Ouardani M, Travo P, Rakotoarivony J, Leung-Tack J
INSERM U 388, Institut Louis Bugnard, CHU Rangueil, Toulouse/France.
Eur J Cell Biol. 1997 Jul;73(3):232-9.
The contractile response to bradykinin (BK), measured by the reduction of the planar surface area, was studied in glomeruli and mesangial cells (MC) isolated from diabetic rats (D) one week after diabetes induction with injection of streptozotocin (STZ; 60 mg kg-1, i.p.). Results were compared with age and weight-matched untreated rats (N) and were expressed by two parameters of cell activity, the mean maximum contraction (MMC) and the proportion of contractile cells (PCC). Glomerular and mesangial contraction were found to be clearly reduced in diabetic rats in response to 100 nM BK. The lower contractile response was associated with a decrease of both glomerular calcium uptake and mesangial cell intracellular calcium mobilization. The fact that cell pretreatment with two protein kinase C (PKC) inhibitors, phorbol 12-13 myristate acetate and calphostin, lowered normal cell contraction at the level of that found in diabetic MC without any significant effect in the latter, suggests the involvement of a PKC pathway, perhaps by a decrease of activatable PKC in diabetes. In addition, our results led to the first description of a possible role of the kallikrein-kinin system in the early glomerular hemodynamic changes occurring in diabetes. Insulin (1-200 nM) increased the contractile response of cultured diabetic cells (MMC), and in this case, it also increased the PCC. It must be stressed that the effect of 1 nM insulin on the former (88% increase) was very much smaller than its effect on the latter (103% increase). The combination of the two parameters (contraction index, CI) provided a realistic evaluation of the contractile capacities of the cell population of the cultures as a whole. The differences in this index between normal and diabetic cell populations, in the absence or presence of insulin, were strictly parallel to those found in intact glomeruli. Finally, our results further confirm (Ouardani et al., Biol. Cell 86, 127, (1996)) the limit of the first five cell passages within which cultured MC can be reasonably used for the study of contractile abnormalities occurring in the early steps of diabetic state.
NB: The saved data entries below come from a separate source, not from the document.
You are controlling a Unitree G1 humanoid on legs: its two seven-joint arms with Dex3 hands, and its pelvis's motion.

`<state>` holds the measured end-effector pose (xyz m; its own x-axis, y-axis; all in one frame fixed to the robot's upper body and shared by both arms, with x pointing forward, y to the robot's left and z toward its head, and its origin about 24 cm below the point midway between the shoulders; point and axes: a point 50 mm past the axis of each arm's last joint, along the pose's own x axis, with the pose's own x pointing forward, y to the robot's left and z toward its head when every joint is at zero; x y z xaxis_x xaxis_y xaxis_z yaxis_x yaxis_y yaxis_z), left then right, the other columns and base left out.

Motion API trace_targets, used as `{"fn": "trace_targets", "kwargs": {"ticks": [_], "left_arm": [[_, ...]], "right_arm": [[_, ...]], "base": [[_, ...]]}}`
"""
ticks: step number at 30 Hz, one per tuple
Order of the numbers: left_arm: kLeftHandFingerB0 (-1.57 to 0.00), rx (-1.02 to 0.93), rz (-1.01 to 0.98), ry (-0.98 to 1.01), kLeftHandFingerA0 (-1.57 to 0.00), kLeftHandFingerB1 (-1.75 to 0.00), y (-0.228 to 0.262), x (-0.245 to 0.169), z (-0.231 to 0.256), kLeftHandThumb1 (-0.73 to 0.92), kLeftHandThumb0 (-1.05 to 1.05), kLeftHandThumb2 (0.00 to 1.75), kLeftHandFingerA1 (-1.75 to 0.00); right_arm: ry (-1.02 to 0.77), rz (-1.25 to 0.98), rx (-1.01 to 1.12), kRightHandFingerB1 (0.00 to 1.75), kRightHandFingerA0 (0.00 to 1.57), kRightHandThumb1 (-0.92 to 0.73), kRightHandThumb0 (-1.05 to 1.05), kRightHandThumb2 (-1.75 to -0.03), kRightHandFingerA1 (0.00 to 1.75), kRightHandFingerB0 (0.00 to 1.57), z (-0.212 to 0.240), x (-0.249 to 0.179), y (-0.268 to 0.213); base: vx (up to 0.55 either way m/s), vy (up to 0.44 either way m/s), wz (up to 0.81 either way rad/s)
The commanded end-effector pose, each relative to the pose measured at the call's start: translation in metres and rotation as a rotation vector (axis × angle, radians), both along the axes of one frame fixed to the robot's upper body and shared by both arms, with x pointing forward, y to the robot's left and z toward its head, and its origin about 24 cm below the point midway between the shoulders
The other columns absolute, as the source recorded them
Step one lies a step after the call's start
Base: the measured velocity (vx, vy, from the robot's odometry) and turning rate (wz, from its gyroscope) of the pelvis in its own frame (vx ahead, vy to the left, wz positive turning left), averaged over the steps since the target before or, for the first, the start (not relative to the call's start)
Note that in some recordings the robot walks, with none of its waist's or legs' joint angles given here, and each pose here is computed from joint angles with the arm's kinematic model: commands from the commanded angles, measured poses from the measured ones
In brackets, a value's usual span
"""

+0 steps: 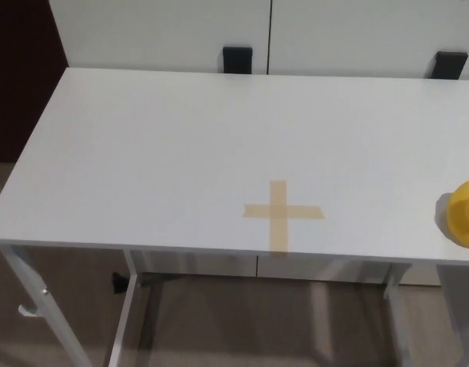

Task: The robot uses its right hand to push the yellow duck toy to the center of the white desk.

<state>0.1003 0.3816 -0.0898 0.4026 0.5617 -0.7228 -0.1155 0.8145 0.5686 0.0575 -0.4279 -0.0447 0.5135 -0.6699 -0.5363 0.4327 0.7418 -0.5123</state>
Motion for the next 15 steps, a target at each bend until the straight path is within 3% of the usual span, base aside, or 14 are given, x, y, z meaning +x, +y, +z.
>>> {"fn": "trace_targets", "kwargs": {"ticks": [1,4,5,8,9,10,11,12,14,15], "left_arm": [[-0.77,0.02,0.019,-0.002,-0.83,-0.6,0.009,-0.001,0.006,0.65,-0.14,0.68,-0.67],[-0.77,0.021,0.012,0.003,-0.83,-0.59,0.009,-0.001,0.006,0.63,-0.14,0.67,-0.66],[-0.8,0.018,0.018,-0.004,-0.85,-0.6,0.009,-0.002,0.005,0.64,-0.15,0.64,-0.69],[-0.8,0.011,0.029,-0.016,-0.85,-0.6,0.009,-0.003,0.005,0.64,-0.15,0.64,-0.69],[-0.79,0.012,0.03,-0.012,-0.84,-0.6,0.009,-0.002,0.005,0.64,-0.17,0.66,-0.69],[-0.79,0.012,0.03,-0.012,-0.84,-0.6,0.009,-0.002,0.005,0.64,-0.17,0.66,-0.69],[-0.78,0.013,0.028,-0.011,-0.84,-0.59,0.008,-0.001,0.005,0.63,-0.18,0.67,-0.69],[-0.77,0.013,0.029,-0.013,-0.85,-0.57,0.008,0.0,0.005,0.64,-0.22,0.61,-0.67],[-0.77,0.013,0.029,-0.014,-0.85,-0.57,0.008,0.001,0.005,0.64,-0.22,0.61,-0.67],[-0.79,0.012,0.031,-0.014,-0.85,-0.58,0.008,0.001,0.005,0.63,-0.19,0.62,-0.67]], "right_arm": [[-0.174,-0.062,-0.018,0.45,0.6,-0.67,-0.34,-0.6,0.69,0.41,0.019,0.007,-0.014],[-0.248,-0.076,-0.015,0.44,0.49,-0.69,-0.41,-0.6,0.72,0.34,0.029,0.014,-0.021],[-0.326,-0.069,-0.023,0.51,0.1,-0.59,-0.74,-0.93,0.61,0.05,0.045,0.031,-0.028],[-0.427,-0.058,-0.029,0.51,0.1,-0.59,-0.74,-0.93,0.61,0.05,0.068,0.052,-0.035],[-0.483,-0.04,-0.045,0.45,0.0,-0.61,-0.76,-1.01,0.56,0.05,0.084,0.068,-0.037],[-0.483,-0.04,-0.045,0.45,0.0,-0.61,-0.76,-1.01,0.56,0.05,0.084,0.068,-0.037],[-0.522,-0.022,-0.062,0.42,0.01,-0.67,-0.87,-1.04,0.52,0.08,0.1,0.083,-0.038],[-0.579,-0.001,-0.077,0.41,0.01,-0.85,-0.87,-0.66,0.56,0.1,0.115,0.099,-0.037],[-0.62,0.014,-0.086,0.41,0.01,-0.85,-0.87,-0.66,0.56,0.1,0.126,0.11,-0.035],[-0.674,0.033,-0.092,0.5,0.0,-0.85,-0.9,-0.67,0.65,0.12,0.139,0.124,-0.032]], "base": [[0.0,0.0,0.0],[0.0,0.0,0.0],[0.0,0.0,0.0],[0.0,0.0,0.0],[0.0,0.0,0.0],[0.0,0.0,0.0],[0.0,0.0,0.0],[0.0,0.0,0.0],[0.01,0.001,0.03],[0.0,0.0,0.0]]}}
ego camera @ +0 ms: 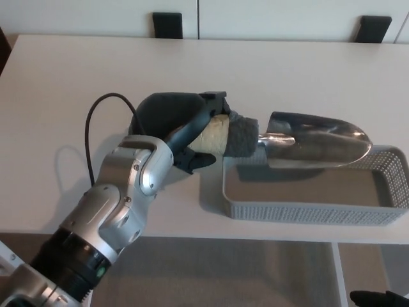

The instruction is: The robot walks towards a desk on which a shovel is kept on the left hand side and a container is kept on the right hand side. The robot picks up the shovel using its left hand and places it in the container.

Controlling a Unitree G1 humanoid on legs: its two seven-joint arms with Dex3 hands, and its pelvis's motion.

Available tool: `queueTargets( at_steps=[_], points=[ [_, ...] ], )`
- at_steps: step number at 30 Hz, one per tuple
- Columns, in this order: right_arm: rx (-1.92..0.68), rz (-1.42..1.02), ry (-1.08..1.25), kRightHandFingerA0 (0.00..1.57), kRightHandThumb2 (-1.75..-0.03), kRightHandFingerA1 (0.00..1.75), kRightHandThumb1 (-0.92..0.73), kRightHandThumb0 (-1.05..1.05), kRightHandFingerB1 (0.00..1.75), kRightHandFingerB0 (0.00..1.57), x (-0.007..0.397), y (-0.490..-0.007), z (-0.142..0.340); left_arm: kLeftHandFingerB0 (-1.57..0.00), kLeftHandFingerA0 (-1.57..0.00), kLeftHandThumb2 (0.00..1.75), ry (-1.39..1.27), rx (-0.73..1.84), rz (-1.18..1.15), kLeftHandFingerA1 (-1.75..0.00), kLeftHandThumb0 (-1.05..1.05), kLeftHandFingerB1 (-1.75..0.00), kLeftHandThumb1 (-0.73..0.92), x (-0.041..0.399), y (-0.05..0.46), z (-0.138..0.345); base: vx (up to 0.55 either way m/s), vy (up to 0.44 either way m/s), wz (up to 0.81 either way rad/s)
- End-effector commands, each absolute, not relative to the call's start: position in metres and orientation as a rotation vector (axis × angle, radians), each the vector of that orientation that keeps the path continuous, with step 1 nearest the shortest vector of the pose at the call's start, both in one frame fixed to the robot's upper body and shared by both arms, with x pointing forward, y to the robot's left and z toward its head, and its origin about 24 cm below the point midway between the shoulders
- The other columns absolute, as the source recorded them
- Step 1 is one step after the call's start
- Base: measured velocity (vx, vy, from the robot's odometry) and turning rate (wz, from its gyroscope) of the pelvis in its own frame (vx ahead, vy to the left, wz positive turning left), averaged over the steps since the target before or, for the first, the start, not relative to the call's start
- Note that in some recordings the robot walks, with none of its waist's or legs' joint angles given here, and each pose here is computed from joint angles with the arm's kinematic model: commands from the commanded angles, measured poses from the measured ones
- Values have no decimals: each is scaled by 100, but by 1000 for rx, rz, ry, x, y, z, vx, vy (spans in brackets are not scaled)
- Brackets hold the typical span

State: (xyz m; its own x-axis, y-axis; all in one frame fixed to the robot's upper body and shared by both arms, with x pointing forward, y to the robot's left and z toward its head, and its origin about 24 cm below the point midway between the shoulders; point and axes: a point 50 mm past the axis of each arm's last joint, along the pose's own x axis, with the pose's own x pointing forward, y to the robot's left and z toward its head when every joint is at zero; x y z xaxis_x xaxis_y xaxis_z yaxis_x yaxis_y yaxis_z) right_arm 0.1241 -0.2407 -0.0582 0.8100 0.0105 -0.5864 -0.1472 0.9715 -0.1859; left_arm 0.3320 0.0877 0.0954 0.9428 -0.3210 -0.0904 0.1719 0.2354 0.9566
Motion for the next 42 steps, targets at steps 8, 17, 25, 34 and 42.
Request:
queueTargets(
  at_steps=[8, 17, 25, 34, 42],
  points=[
    [-232, 79, 635, 61, -59, 52, -66, -31, 46, 51, 122, -246, -57, -63, -76, 65, -334, 1365, -399, -168, -30, -97, 81, 318, 77, 99, 0, 0, 0],
    [-231, 74, 639, 60, -59, 52, -64, -31, 46, 50, 123, -246, -57, -65, -77, 68, -372, 1406, -475, -163, -33, -84, 82, 310, 53, 109, 0, 0, 0],
    [-251, 110, 615, 57, -57, 54, -60, -30, 47, 50, 125, -246, -55, 0, 0, 105, -192, 1559, -628, 0, -105, 0, 67, 310, 35, 111, 0, 0, 0],
    [-271, 113, 610, 59, -57, 52, -61, -26, 46, 50, 129, -246, -54, 0, 0, 108, -186, 1588, -665, 0, -103, 0, 69, 309, 21, 117, 0, 0, 0],
    [-273, 113, 626, 58, -57, 53, -59, -27, 47, 51, 125, -247, -56, 0, 0, 110, -314, 1402, -640, 0, -105, -1, 70, 293, 39, 168, 0, 0, 0]
  ],
)
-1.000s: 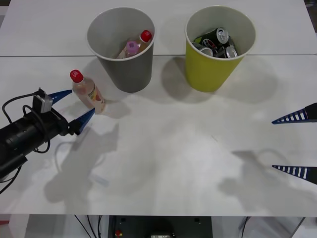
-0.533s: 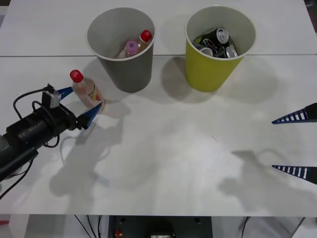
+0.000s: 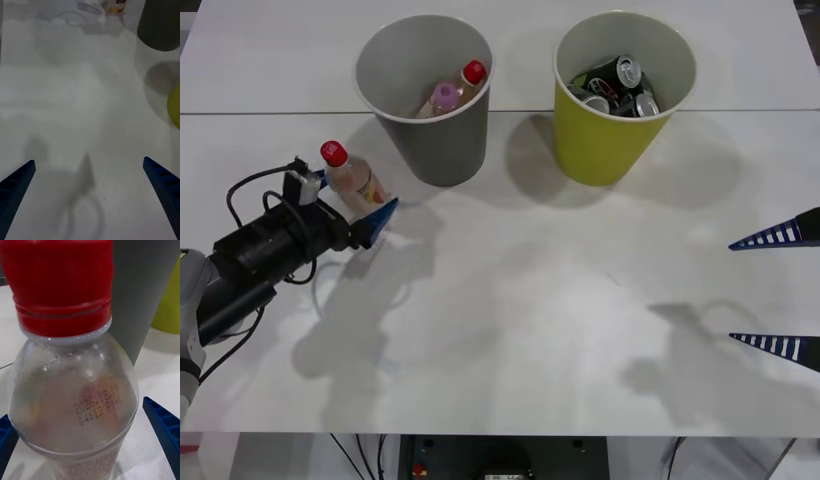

通过测量平面表面积的减少来研究缓激肽(BK)对从糖尿病大鼠(D)分离的肾小球和系膜细胞(MC)的收缩反应。糖尿病大鼠在腹腔注射链脲佐菌素(STZ;60mg/kg)诱导糖尿病一周后分离细胞。将结果与年龄和体重匹配的未处理大鼠(N)进行比较,并通过细胞活性的两个参数,即平均最大收缩(MMC)和收缩细胞比例(PCC)来表示。发现糖尿病大鼠肾小球和系膜对100 nM BK的收缩明显减弱。较低的收缩反应与肾小球钙摄取和系膜细胞内钙动员的减少有关。用两种蛋白激酶C(PKC)抑制剂佛波醇12 - 13肉豆蔻酸酯和钙磷蛋白对细胞进行预处理,可使正常细胞收缩降低到糖尿病MC的水平,而对后者无显著影响,这表明PKC途径参与其中,可能是由于糖尿病中可激活的PKC减少。此外,我们的结果首次描述了激肽释放酶 - 激肽系统在糖尿病早期肾小球血流动力学变化中可能的作用。胰岛素(1 - 200 nM)增加了培养的糖尿病细胞的收缩反应(MMC),在这种情况下,它也增加了PCC。必须强调的是,1 nM胰岛素对前者的作用(增加88%)远小于对后者的作用(增加103%)。这两个参数(收缩指数,CI)的组合为整体培养物中细胞群体的收缩能力提供了实际评估。在有无胰岛素的情况下,正常和糖尿病细胞群体在该指数上的差异与完整肾小球中的差异严格平行。最后,我们的结果进一步证实了(Ouardani等人,《生物细胞》86,127,(1996))前五代细胞的局限性,在此范围内培养的MC可合理用于研究糖尿病状态早期发生的收缩异常。